如何在JavaScript中的异步Promise中使用同步？

Question

When I run the following code:

b = async attempt => {
  if (attempt == 5) {
    return;
  }
  console.log("Starting attempt:", attempt);
  b(attempt + 1).then(() => {
    console.log("Finished attempt:", attempt);
  });
};
b(0);

The output is:

Starting attempt: 0
Starting attempt: 1
Starting attempt: 2
Starting attempt: 3
Starting attempt: 4
Finished attempt: 4
Finished attempt: 3
Finished attempt: 2
Finished attempt: 1
Finished attempt: 0

However, I want to call another promise a before each recursive call as follows:

a = Promise.resolve();
b = async attempt => {
  if (attempt == 5) {
    return;
  }
  console.log("Starting attempt:", attempt);
  a.then(() => {
    b(attempt + 1);
  }).then(() => {
    console.log("Finished attempt:", attempt);
  });
};
b(0);

Now the output is:

Starting attempt: 0
Starting attempt: 1
Starting attempt: 2
Finished attempt: 0
Starting attempt: 3
Finished attempt: 1
Starting attempt: 4
Finished attempt: 2
Finished attempt: 3
Finished attempt: 4

How can I modify the second code block to ensure that the output is the same as the first code block?

Answer 1

If I understand your question correctly, then the issue is cause by nested promises and calls to asynchronous functions (ie b(attempt + 1) ) not blocking execution of the enclosing function. This in turn produces unordered, and unexpected logging results.

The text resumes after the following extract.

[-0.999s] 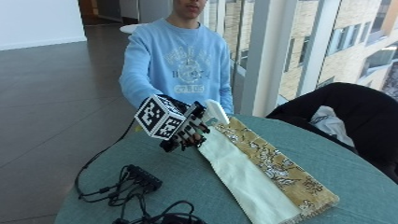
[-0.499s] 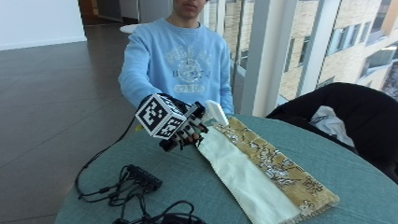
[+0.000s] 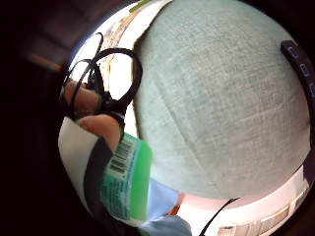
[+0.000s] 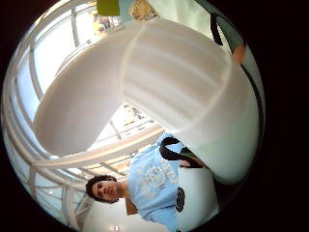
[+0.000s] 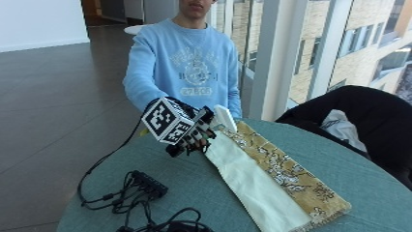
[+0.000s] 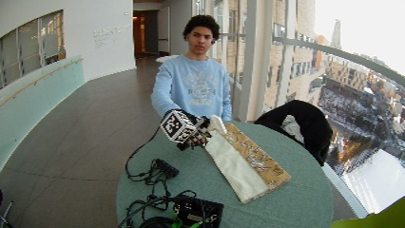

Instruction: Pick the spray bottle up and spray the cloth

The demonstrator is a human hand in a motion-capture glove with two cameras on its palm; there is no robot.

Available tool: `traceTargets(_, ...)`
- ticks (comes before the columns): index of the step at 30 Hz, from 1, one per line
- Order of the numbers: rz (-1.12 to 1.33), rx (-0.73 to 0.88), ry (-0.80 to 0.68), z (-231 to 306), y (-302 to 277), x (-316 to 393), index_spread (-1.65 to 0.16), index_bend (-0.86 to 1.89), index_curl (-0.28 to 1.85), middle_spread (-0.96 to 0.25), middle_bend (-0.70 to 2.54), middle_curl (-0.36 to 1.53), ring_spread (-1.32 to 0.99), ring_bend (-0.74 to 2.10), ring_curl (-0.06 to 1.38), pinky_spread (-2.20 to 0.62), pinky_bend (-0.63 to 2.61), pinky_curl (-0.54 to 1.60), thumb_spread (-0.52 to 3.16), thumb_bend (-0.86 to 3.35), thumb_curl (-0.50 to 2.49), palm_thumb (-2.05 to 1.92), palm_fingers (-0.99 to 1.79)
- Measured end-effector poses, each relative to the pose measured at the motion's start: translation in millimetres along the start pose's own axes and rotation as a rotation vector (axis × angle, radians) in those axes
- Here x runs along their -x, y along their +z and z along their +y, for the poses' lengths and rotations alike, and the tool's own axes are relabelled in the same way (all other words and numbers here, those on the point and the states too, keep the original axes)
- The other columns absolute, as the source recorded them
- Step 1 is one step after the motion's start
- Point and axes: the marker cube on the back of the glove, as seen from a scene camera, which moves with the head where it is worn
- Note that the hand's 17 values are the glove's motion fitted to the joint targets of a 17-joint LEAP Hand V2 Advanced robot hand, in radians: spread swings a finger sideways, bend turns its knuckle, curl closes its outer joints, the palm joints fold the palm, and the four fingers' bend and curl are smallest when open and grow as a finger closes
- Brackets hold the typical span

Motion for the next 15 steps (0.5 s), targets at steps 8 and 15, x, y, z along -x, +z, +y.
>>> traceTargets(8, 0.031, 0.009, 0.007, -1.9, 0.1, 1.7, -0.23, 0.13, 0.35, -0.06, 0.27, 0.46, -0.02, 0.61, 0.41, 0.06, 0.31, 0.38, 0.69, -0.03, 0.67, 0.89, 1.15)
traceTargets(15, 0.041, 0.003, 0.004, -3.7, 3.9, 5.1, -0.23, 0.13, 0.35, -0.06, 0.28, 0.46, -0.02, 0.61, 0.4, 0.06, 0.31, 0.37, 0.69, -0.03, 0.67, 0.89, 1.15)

Consider revising the call to b() , by return the promise of b(attempt + 1); to ensure that the following log: console.log("Finished attempt:", attempt) is executed after completion of b() completes:

 const a = Promise.resolve(); const b = async attempt => { if (attempt == 5) { return; } console.log("Starting attempt:", attempt); await a.then(() => { /* Return the project of b() here, has similar effect to that of await keyword */ return b(attempt + 1); }).then(() => { console.log("Finished attempt:", attempt); }); }; b(0); 

Answer 2

You are breaking the promise chain by not returning an inner promise a.then(() => {b(attempt + 1);}) . Adding return statement should help.

Also I would recommend not to mix async/await syntax with .then and callbacks.

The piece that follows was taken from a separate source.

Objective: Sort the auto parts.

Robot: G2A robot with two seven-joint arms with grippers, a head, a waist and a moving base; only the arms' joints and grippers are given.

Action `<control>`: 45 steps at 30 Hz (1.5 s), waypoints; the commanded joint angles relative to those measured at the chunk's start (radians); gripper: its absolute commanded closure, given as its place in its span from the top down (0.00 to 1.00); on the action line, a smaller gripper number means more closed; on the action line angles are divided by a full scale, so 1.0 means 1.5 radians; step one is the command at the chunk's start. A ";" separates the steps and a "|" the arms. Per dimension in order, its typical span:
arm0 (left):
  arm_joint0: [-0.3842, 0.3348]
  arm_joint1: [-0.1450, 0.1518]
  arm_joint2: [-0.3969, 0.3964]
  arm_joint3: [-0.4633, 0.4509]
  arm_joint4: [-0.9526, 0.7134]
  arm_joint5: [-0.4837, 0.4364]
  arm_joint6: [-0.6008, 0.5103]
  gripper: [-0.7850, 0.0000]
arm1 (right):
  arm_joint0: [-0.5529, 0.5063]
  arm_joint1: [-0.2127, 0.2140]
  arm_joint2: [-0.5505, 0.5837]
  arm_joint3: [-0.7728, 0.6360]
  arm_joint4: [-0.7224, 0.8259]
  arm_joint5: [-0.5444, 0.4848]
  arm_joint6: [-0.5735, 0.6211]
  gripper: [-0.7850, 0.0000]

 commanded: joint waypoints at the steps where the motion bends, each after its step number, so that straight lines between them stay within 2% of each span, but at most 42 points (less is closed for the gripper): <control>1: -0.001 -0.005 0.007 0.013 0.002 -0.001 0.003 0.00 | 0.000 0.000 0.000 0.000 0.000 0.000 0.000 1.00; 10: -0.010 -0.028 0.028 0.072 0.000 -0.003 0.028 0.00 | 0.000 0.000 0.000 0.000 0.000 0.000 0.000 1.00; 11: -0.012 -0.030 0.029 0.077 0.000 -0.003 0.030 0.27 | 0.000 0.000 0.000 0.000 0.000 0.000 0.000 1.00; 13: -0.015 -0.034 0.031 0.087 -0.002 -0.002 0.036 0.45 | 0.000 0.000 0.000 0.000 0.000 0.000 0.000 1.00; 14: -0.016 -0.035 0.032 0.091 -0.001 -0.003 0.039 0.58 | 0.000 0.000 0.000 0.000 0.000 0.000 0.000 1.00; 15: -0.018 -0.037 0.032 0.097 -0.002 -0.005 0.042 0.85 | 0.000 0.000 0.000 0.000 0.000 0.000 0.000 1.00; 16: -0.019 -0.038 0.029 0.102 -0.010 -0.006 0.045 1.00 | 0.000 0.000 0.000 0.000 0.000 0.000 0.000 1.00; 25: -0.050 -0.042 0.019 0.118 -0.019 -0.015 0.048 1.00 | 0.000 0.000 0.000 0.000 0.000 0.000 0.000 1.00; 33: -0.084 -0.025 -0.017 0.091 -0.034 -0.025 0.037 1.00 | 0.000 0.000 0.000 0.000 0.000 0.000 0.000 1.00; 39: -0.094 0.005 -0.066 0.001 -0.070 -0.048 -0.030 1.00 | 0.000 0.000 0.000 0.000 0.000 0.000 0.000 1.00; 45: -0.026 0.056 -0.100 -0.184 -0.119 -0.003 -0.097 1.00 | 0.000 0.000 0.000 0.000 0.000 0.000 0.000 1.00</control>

The following code looks more "synchronous" and does the trick.

 const a = Promise.resolve(); const b = async attempt => { if (attempt == 5) { return; } console.log("Starting attempt:", attempt); await a await b(attempt + 1) console.log(`Finished attempt: ${attempt}`) }; b(0); 

Answer 3

You forgot to return the promise chains that you are creating:

const b = attempt => {
  if (attempt == 5) {
    return Promise.resolve();
  }
  console.log("Starting attempt:", attempt);
  const a = Promise.resolve();
  return a.then(() => {
//^^^^^^
    return b(attempt + 1);
//  ^^^^^^
  }).then(() => {
    console.log("Finished attempt:", attempt);
  });
};
b(0).then(() => {
  console.log("done");
});

Only with those return s, the caller of the function will be able to wait for the promise. Your first snippet has the same issue. It would've been more obvious if you had omitted the async keyword, so that it was clear that b() didn't return a promise.

If you want to use async / await , your code should look like this:

const b = async attempt => {
  if (attempt == 5) {
    return;
  }
  console.log("Starting attempt:", attempt);
  await Promise.resolve();
//^^^^^
  await b(attempt + 1);
//^^^^^
  console.log("Finished attempt:", attempt);
};
b(0).then(() => {
  console.log("done");
});